Scheduled ingest and digests
Batch work is oneshot units on timers — one pair per job
(curator-ingest, curator-zotero, curator-digest):
# /etc/systemd/system/curator-ingest.service
[Unit]
Description=Curator incremental ingest
[Service]
Type=oneshot
User=curator
EnvironmentFile=/etc/curator/curator.env
ExecStart=/usr/local/bin/curator ingest --config /etc/curator/curator.toml
# /etc/systemd/system/curator-ingest.timer
[Unit]
Description=Run curator ingest hourly
[Timer]
OnCalendar=hourly
RandomizedDelaySec=5m
Persistent=true
[Install]
WantedBy=timers.target
Clone the pair with curator zotero sync (e.g. every 4 hours) and
curator digest run --auto (daily) as ExecStart. --auto applies a
digest proposal only when the
auto-apply gate admits it;
everything else waits in the queue for curator review — run with no id, it
opens the interactive TUI (Review · Search · Digest) whose Review screen walks
the queue (diff + pre-flight drift check, apply/reject with confirm).
Watching it
curator doctor # config / vault / index / cursors, human-readable
curator doctor --json # same checks, machine-readable — feed your monitoring
doctor exits nonzero when any check errors, so it slots directly into
a healthcheck. Logs go to stderr (RUST_LOG overrides the default
warn level) — journald catches them as-is.
Containers
The same three decisions, container-shaped: the repo ships a
multi-stage Dockerfile (pinned Rust builder → slim Debian runtime,
~50 MB image, non-root) and a compose.yaml with one profile per
concern:
| profile | service | runs |
|---|---|---|
core | mcp | curator mcp serve --http (streamable HTTP + bearer) |
zotero | zotero | the Zotero sync loop (interval-tunable) |
librarian | librarian | curator digest run on a daily loop |
cp examples/compose/.env.example .env # set CURATOR_MCP_TOKEN (+ Zotero key)
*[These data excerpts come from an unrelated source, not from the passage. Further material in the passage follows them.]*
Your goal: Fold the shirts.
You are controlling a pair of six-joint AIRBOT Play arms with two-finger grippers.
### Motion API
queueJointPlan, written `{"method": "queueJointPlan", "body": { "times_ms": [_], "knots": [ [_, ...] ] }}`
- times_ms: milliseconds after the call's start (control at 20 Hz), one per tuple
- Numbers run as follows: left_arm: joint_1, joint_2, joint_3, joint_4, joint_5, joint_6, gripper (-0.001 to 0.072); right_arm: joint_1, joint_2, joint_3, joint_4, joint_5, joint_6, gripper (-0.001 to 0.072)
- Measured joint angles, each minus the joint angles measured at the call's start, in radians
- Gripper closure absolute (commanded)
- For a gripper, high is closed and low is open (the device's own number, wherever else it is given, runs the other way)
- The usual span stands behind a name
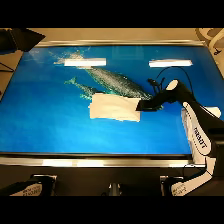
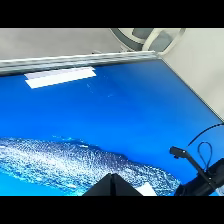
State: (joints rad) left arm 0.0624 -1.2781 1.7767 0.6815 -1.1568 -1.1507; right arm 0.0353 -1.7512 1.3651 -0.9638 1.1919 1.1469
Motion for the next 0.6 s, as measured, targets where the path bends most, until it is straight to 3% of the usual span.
{"method": "queueJointPlan", "body": {
  "times_ms": [100, 150, 200, 250, 450, 600],
  "knots": [
    [0.0, 0.0, 0.0, 0.0, -0.007, -0.008, 0.0682, 0.006, -0.034, -0.008, 0.076, -0.031, -0.011, 0.0134],
    [0.0, 0.0, 0.0, 0.003, -0.011, -0.01, 0.0682, 0.006, -0.047, -0.01, 0.112, -0.04, -0.014, 0.0283],
    [0.0, 0.0, 0.0, 0.003, -0.012, -0.013, 0.0682, 0.008, -0.058, -0.013, 0.138, -0.051, -0.022, 0.0581],
    [0.0, 0.0, 0.0, 0.003, -0.013, -0.015, 0.0682, 0.009, -0.066, -0.014, 0.154, -0.068, -0.04, 0.069],
    [0.0, 0.0, 0.0, 0.003, -0.017, -0.018, 0.0681, -0.047, -0.045, 0.032, 0.307, -0.054, -0.153, 0.069],
    [0.0, 0.0, 0.0, 0.004, -0.018, -0.019, 0.0682, -0.155, 0.014, 0.115, 0.345, 0.013, -0.183, 0.069]
  ]
}}
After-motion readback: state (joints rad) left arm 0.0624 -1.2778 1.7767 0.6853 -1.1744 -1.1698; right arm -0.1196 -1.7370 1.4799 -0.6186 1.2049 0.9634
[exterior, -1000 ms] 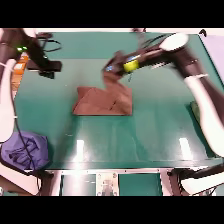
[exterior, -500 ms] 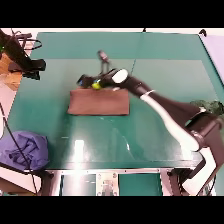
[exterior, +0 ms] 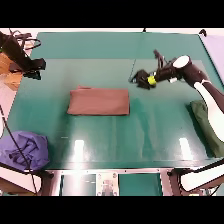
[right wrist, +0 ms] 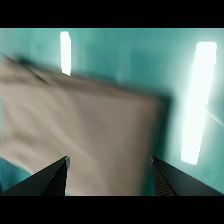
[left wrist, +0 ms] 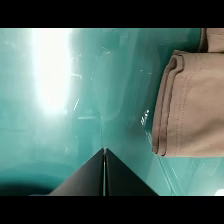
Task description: Fold the shirts.
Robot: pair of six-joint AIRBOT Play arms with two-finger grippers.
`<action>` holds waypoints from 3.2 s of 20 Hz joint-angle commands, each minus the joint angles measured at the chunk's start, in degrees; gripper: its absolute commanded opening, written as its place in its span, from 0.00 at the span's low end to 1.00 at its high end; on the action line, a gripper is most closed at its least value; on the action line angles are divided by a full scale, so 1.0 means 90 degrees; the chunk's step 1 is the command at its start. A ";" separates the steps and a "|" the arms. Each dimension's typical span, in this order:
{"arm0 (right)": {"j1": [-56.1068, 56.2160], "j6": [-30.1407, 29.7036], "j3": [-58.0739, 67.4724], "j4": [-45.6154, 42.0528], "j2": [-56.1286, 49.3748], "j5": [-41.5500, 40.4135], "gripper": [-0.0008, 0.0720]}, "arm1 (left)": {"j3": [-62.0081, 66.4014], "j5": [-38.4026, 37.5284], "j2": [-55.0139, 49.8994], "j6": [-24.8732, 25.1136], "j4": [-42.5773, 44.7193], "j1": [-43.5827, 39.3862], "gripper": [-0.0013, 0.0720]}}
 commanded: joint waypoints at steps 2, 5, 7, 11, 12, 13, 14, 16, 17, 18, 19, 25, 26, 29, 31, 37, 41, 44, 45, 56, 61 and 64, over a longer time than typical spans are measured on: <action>0.0206 -0.0665 -0.1484 0.0903 -0.0163 -0.0614 0.80 | 0.0000 0.0000 0.0002 -0.0002 -0.0019 0.0005 0.06; 0.0828 -0.1064 -0.1345 0.1938 -0.0668 -0.0699 0.80 | 0.0000 -0.0005 0.0002 -0.0002 -0.0019 0.0005 0.06; 0.1161 -0.1127 -0.1030 0.2331 -0.0933 -0.0721 0.76 | 0.0000 -0.0024 0.0002 0.0000 -0.0019 0.0005 0.06; 0.1120 -0.1163 -0.0277 0.2327 -0.0763 -0.0420 0.03 | 0.0000 -0.0083 0.0002 0.0002 -0.0019 0.0005 0.06; 0.0903 -0.1139 -0.0080 0.2314 -0.0520 -0.0372 0.03 | 0.0000 -0.0087 0.0002 0.0002 -0.0022 0.0005 0.06; 0.0629 -0.1018 0.0087 0.2268 -0.0236 -0.0328 0.03 | 0.0000 -0.0102 0.0002 0.0002 -0.0022 0.0005 0.06; 0.0257 -0.0954 0.0274 0.2212 0.0107 -0.0245 0.03 | 0.0000 -0.0107 0.0002 0.0002 -0.0022 0.0005 0.06; -0.0636 -0.0748 0.0610 0.2147 0.0755 0.0119 0.03 | 0.0000 -0.0121 0.0002 0.0000 -0.0036 0.0005 0.06; -0.1112 -0.0636 0.0741 0.2147 0.1044 0.0313 0.03 | 0.0000 -0.0119 0.0002 0.0000 -0.0039 0.0005 0.06; -0.1642 -0.0525 0.0850 0.2125 0.1326 0.0491 0.03 | 0.0000 -0.0119 0.0002 0.0000 -0.0039 0.0005 0.06; -0.2135 -0.0386 0.0923 0.2074 0.1557 0.0612 0.03 | 0.0000 -0.0119 0.0002 0.0000 -0.0044 0.0005 0.06; -0.5076 0.0160 0.1127 0.1967 0.2067 0.1093 0.03 | 0.0000 -0.0114 0.0002 0.0000 -0.0204 0.0005 0.06; -0.5496 0.0192 0.1127 0.1817 0.2067 0.1146 0.03 | 0.0000 -0.0117 0.0002 0.0000 -0.0206 0.0005 0.06; -0.6586 0.0440 0.1127 0.1090 0.2062 0.1457 0.03 | 0.0000 -0.0114 0.0002 0.0000 -0.0206 0.0005 0.06; -0.7155 0.0517 0.1127 0.0563 0.2062 0.1763 0.03 | 0.0000 -0.0112 0.0002 0.0000 -0.0206 0.0005 0.06; -0.7910 0.0512 0.1166 0.0151 0.2076 0.2691 0.03 | 0.0000 -0.0090 0.0002 0.0000 -0.0211 0.0005 0.06; -0.7929 0.1013 0.1316 -0.1445 0.2152 0.3147 0.03 | 0.0000 -0.0034 0.0002 0.0002 -0.0362 0.0005 0.06; -0.7907 0.1678 0.1309 -0.2941 0.2217 0.3587 0.03 | 0.0000 0.0061 0.0002 0.0002 -0.0401 0.0005 0.06; -0.7907 0.1826 0.1258 -0.3385 0.2217 0.3718 0.03 | 0.0000 0.0080 0.0002 0.0002 -0.0396 0.0005 0.06; -0.7902 0.2577 -0.1246 -0.5081 0.2076 0.3084 0.73 | 0.0000 0.0240 0.0002 0.0022 -0.0398 0.0005 0.06; -0.7036 0.1974 -0.0352 -0.2164 0.2052 0.2181 0.13 | 0.0000 0.0372 0.0002 0.0158 -0.0561 0.0005 0.06; -0.5493 0.1088 -0.0100 -0.1656 0.2188 0.1477 0.03 | 0.0000 0.0296 0.0005 0.0163 -0.0775 -0.0211 0.06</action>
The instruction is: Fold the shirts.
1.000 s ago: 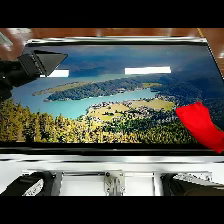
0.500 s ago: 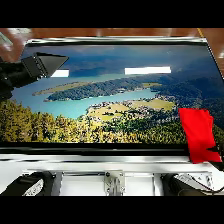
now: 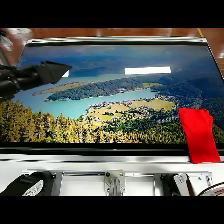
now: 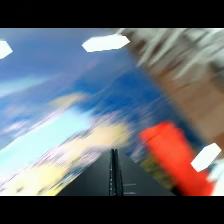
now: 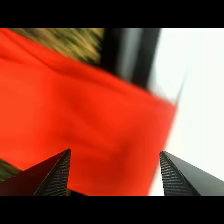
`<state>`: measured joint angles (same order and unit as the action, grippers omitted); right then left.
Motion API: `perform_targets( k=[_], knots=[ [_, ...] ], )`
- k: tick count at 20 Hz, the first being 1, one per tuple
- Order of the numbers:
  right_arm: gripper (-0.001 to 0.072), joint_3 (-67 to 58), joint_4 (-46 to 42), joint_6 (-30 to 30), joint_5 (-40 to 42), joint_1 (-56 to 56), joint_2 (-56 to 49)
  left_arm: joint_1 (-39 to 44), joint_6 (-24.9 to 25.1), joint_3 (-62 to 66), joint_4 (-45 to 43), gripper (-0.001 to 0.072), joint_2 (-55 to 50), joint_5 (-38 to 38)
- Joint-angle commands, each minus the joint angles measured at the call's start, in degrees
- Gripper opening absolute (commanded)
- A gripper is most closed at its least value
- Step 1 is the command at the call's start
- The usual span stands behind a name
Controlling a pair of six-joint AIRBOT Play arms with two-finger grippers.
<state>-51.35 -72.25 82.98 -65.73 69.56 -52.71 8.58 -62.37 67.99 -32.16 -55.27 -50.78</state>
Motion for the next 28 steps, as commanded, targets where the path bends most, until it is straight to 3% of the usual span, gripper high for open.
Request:
perform_targets(
  k=[1, 3, 5, 6, 7, 8, 15, 28],
  knots=[
    [0.0664, -3.6, 16.7, -15.4, 8.9, -10.3, 7.2, 6.2, -20.4, 0.0, -30.9, 0.0037, -2.7, 1.0],
    [0.0663, -3.6, 17.1, -18.3, 4.8, -23.8, 7.9, 12.4, -27.0, 0.5, -45.2, 0.0037, -5.9, -7.0],
    [0.0654, -3.6, 7.3, -11.2, 0.3, -37.8, 6.3, 18.1, -31.6, 2.5, -55.5, 0.0044, -10.0, -19.2],
    [0.0654, -3.6, 1.7, -4.2, -1.3, -43.6, 5.2, 20.1, -31.6, 3.6, -58.0, 0.0176, -12.1, -24.0],
    [0.0655, -3.6, -2.5, 1.6, -3.2, -48.6, 4.0, 21.1, -31.6, 4.4, -59.0, 0.0422, -13.8, -27.3],
    [0.0655, -3.6, -4.1, 3.6, -4.7, -52.1, 2.8, 21.5, -31.6, 5.0, -59.4, 0.0564, -15.2, -29.4],
    [0.0655, -3.6, -4.1, 3.6, -7.4, -64.5, 0.8, 20.4, -31.6, 5.2, -59.4, 0.0565, -16.4, -29.0],
    [0.0655, -3.6, -4.0, 3.6, -7.3, -65.1, 0.8, 20.4, -31.6, 5.1, -58.0, 0.0565, -16.5, -29.0]
  ],
)
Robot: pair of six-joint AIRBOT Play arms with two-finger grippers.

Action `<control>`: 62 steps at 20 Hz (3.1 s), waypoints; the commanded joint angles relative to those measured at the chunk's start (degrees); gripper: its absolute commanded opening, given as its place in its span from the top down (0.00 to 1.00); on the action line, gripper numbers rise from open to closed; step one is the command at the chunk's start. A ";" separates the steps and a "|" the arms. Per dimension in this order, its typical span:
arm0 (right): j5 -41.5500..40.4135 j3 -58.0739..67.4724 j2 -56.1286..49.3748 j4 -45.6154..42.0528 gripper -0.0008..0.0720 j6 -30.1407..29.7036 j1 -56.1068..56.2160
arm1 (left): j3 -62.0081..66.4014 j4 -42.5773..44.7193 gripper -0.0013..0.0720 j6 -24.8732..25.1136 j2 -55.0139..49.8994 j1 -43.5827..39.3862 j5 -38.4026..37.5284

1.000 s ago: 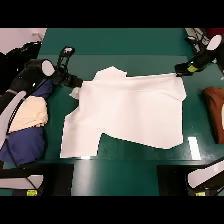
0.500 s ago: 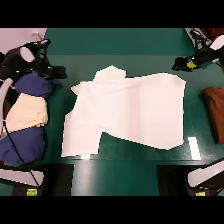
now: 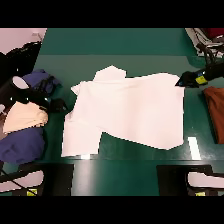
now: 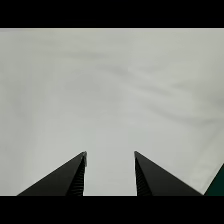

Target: Fold the shirts.

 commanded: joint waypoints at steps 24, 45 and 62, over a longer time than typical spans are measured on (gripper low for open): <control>4.85 -56.15 26.29 -1.64 0.35 5.64 -17.66 | -6.19 -6.08 0.94 3.21 8.31 0.17 6.45; -5.53 -36.24 35.08 -1.53 0.97 8.24 -3.10 | 5.35 -4.90 0.94 -2.80 18.25 0.31 4.92; -9.90 33.44 38.03 -1.42 0.97 3.76 -21.00 | 71.28 -12.44 0.94 -12.68 30.10 0.31 6.60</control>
docker compose --profile core up -d
docker compose --profile core --profile zotero --profile librarian up -d
The mount layout mirrors the canonical/derived split exactly:
- config —
examples/compose/curator.toml(or your copy), mounted read-only at/work/curator.toml. It binds[mcp]to0.0.0.0:8377, which a container needs and the shipped default (loopback) deliberately is not. - the vault — a bind mount at
/work/vault: your data, on your disk, in your backups. The container adds nothing canonical. - derived state — the
curator-statenamed volume at/work/state:index.dbplus the one-time model download.docker volume rm+ reingest regenerates all of it, by design. - secrets — env only (
.envor the host environment):CURATOR_MCP_TOKEN,CURATOR_ZOTERO_KEY. Nothing in the image, nothing in the config, by contract.
One-shots instead of loops (host cron, CI, a systemd timer on the
host): every service is the same image and binary —
docker compose run --rm mcp ingest --config /work/curator.toml, and
the loop services take --entrypoint curator to run a single pass.